Ten years after the war, when the expectations of a peace dividend were increasing, come April 2019 and the devastating Easter Sunday bombings, the answer by the entrenched establishment if not the deep state (Sonic/Sonic), was that we are again under threat, this time from yet another internal enemy, with external connections. How much credibility that claim holds, just two years after it was made, is perhaps best denoted by the fact that His Eminence Malcom Cardinal Ranjith is this week at meetings with His Holiness Pope Francis, enroute to Geneva, where in both the Vatican and in Geneva, as a high level representative of the victims of the Easter Sunday attacks, Cardinal Ranjith will, internationally articulate what he and Catholic Church spokesmen have decried locally, the absolute lack of progress by the Sri Lankan State authorities in identifying and holding to account the master mind(s) or conspirators of the devastating attacks, given the increasing consensus that the trigger pullers pulverized in their own blasts were clearly not the mastermind(s). On the contrary the State, armed with the PTA, for public safety and security has arrested Attorney Hejaz Hizbulla, Poet Anaf Jazeem, Government medical officer Dr. Shafi Shabdeen, activist Shehan Malaka and attempted the arrest of Harin Fernando and Rev.Fr. Cyril Gamini, in the latter two cases, stopped from doing so, by Sri Lanka’s apex Court. In all honesty, the public security, threat perception from the Harin Fernando and the Rev. Cyril Gamini is rather low and if the argument is that their actions are a violation of the law and the law in question is the PTA, therein lies a serious problem.

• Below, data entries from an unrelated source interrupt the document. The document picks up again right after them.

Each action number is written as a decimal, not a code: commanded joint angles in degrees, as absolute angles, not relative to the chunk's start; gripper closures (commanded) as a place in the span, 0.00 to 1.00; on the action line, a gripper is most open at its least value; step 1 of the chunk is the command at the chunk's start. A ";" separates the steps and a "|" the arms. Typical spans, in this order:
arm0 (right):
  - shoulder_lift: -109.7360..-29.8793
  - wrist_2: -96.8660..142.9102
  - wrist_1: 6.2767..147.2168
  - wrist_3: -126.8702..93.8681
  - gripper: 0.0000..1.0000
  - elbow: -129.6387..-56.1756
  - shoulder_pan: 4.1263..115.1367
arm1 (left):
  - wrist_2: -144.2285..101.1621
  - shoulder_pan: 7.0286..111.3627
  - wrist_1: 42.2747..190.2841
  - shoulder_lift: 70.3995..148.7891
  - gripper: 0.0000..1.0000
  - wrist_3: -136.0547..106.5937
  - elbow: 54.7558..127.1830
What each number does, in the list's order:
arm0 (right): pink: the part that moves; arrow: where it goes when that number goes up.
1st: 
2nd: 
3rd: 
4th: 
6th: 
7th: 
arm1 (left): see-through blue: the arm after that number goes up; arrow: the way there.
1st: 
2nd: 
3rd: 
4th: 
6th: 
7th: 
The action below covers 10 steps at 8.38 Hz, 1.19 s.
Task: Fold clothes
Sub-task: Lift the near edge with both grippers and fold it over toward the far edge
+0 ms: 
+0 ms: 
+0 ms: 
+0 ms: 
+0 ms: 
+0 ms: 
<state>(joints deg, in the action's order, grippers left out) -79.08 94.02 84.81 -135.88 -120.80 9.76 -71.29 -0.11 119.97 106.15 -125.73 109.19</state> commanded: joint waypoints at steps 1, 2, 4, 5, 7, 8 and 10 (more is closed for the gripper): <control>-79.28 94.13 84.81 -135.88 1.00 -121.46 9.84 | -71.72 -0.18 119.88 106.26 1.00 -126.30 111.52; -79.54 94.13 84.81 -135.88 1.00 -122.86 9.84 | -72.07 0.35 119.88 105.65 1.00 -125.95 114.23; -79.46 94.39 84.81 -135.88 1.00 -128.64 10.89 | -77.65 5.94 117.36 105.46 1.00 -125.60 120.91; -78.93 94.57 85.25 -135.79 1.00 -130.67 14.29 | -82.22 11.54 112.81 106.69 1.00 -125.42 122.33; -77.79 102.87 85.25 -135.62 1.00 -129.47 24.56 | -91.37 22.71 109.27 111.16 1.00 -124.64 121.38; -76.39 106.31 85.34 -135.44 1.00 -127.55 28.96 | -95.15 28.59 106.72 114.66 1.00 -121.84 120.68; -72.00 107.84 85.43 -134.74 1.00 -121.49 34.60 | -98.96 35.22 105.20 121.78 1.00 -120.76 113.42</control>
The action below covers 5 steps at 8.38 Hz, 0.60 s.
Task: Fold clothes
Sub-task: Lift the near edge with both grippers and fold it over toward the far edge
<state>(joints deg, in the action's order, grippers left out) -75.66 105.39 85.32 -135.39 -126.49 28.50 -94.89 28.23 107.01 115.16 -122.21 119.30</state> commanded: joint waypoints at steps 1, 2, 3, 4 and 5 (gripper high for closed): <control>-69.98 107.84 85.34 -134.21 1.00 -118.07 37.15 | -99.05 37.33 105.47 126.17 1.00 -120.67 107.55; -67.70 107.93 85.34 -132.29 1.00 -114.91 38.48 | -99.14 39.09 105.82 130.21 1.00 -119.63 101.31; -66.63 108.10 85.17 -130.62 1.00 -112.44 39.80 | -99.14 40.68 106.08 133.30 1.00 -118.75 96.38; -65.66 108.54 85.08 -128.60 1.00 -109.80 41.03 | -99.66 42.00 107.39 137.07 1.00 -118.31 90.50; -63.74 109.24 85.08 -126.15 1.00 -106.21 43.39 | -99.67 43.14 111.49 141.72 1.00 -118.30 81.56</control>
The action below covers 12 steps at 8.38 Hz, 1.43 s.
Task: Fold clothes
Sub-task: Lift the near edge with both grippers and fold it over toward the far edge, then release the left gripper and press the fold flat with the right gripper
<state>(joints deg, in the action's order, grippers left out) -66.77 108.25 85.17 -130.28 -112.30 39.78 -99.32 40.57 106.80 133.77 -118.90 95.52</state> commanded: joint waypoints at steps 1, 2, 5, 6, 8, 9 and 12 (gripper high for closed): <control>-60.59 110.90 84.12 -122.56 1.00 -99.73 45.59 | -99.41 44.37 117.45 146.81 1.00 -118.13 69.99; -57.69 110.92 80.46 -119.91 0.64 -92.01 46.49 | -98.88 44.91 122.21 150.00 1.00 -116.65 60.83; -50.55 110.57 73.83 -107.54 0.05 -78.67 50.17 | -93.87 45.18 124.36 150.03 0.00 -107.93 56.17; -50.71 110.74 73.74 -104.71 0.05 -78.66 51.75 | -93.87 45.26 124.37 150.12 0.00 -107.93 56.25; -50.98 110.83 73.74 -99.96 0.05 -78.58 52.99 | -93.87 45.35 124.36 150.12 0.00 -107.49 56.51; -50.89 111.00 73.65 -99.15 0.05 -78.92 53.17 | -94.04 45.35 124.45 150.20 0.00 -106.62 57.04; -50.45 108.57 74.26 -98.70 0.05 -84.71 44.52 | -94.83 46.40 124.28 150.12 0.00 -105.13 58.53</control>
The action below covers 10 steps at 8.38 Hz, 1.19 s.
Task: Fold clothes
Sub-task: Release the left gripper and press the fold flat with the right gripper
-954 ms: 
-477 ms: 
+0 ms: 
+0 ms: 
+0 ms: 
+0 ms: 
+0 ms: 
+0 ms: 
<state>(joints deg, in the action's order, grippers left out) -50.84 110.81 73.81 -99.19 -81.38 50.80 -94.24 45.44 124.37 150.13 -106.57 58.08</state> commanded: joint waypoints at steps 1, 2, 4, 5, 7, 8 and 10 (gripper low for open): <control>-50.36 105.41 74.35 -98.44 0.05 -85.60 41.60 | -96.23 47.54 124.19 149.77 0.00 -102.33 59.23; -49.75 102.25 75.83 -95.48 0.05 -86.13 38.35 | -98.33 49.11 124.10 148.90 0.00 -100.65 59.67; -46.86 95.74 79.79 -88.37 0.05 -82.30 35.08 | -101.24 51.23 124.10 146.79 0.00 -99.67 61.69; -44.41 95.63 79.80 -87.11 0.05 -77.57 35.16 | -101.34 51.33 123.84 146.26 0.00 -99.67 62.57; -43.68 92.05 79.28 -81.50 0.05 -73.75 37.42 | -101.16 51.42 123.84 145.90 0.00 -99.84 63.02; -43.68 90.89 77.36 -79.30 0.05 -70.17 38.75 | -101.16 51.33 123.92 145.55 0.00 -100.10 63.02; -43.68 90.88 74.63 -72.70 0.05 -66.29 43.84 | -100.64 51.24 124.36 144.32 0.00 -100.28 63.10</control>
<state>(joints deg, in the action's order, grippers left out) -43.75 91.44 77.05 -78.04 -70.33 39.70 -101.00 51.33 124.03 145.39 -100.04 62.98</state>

The PTA is bad in law and worse in practice. Current Court of Appeal Justice Meneka Wijesundara in a recent judgement noted “…. four decades have past and the PTA has strayed from its historical context. The PTA, if in its application and implementation, creates a vicious cycle of abuse, the very purpose of the statute will be defeated”. The PTA, as it now stands, originally a temporary provision brought in by an arrogant presidency does not conform with Sri Lanka’s international human rights obligations. There is no argument about that. Its most problematic features being the admissibility as evidence of “confessions” made to a police officer and a completely vague definition of terrorism which makes all political dissenters of the government, terrorists. A strange construct in a democratic republic of a sovereign people.

The safety, security and well-being of all Sri Lankans is better served, when the state is required and the judiciary enforces the protection and promotion of our people’s inalienable fundamental rights and freedoms. Indeed, Sri Lanka’s first decade after the end of the war and two years after the deadly Easter Sunday bomb attacks, emerging issues, not just in Geneva but also in Sri Lanka, are, besides the repeal or reform of the PTA, the independence of the Attorney General’s Department, parliamentary oversight of the State’s intelligence services and de-politicization of the nation’s police force.